• Task to complete: Count the lines below in which "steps" appears, then give that number by itself.

(The data Opens)

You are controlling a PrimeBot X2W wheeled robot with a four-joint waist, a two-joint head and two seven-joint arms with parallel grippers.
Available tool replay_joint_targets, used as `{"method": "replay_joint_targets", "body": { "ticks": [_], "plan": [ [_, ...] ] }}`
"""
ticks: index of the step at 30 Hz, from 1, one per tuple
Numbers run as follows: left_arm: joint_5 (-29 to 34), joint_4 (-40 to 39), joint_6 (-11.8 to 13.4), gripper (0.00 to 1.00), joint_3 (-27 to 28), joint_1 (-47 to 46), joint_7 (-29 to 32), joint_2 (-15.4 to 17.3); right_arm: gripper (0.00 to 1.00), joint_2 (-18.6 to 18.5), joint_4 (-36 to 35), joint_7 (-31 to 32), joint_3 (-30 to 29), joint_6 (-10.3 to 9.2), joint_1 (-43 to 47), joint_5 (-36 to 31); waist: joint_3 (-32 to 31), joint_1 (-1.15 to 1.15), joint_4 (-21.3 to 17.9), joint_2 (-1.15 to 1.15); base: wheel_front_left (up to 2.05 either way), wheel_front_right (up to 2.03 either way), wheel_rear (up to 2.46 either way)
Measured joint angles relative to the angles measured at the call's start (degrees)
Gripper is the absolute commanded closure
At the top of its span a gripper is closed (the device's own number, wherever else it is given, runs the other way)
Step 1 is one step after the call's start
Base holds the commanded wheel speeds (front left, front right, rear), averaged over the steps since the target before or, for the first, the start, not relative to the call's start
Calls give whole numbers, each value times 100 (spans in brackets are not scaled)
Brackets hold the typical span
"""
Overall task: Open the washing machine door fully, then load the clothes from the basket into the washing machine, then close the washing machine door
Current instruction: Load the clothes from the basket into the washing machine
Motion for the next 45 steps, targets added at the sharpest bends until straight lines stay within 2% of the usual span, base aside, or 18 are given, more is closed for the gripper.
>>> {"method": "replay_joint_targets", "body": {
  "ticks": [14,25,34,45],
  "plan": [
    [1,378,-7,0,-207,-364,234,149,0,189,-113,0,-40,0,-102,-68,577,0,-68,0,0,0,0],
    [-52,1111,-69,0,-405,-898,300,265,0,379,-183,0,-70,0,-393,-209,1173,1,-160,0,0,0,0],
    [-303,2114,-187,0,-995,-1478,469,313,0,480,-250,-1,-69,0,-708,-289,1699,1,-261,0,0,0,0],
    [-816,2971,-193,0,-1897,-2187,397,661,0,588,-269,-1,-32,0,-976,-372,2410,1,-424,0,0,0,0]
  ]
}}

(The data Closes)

• Answer area: 2